Murder in the Hamptons (also known as Million Dollar Murder) is a true story made-for-TV movie, based on the events leading to the murder of multi-millionaire Ted Ammon and the conviction of Ted's estranged wife's lover Daniel Pelosi.

==Plot==
The movie is told through various points of view in a semi-documentary. Generosa (Poppy Montgomery) is a struggling artist who sells real estate, and one day, when client Ted (David Sutcliffe) fails to show up, she goes over to confront him. They soon fall in love, get married and are happy for several years during which time they adopt twin orphans: Alexa Ammon (Aislinn Paul) and Greg Ammon (Munro Chambers). Whether a result of being a mother or from an organic or drug-induced biochemical imbalance, Generosa becomes increasingly paranoid accusing Ted of, among other indiscretions, adultery. Her erratic behavior tears the marriage apart, thereby unleashing a very contentious divorce procedure with Generosa demanding custody of the twins, ownership of their house in the Hamptons and, if possible, all of Ted's wealth. She even resorts to lying to the children about Ted in an attempt to turn them against him.

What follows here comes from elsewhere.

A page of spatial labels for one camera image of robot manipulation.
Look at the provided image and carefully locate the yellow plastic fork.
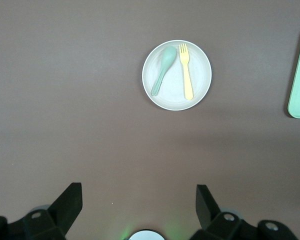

Unable to come to an agreement, Generosa and the twins stay at a hotel where she meets her contractor Daniel "Danny" Pelosi (Shawn Christian), and the two start a relationship, with him pushing her to hold out for money from Ted. When Ted is murdered, she inherits all of Ted's estate; three months thereafter, she and Danny get married. She holds back the truth about Ted's death from her children by telling them that Ted committed suicide by drinking alcohol, along with swallowing pills. Generosa and Danny eventually come under police suspicion. Generosa learns that she's dying from breast cancer.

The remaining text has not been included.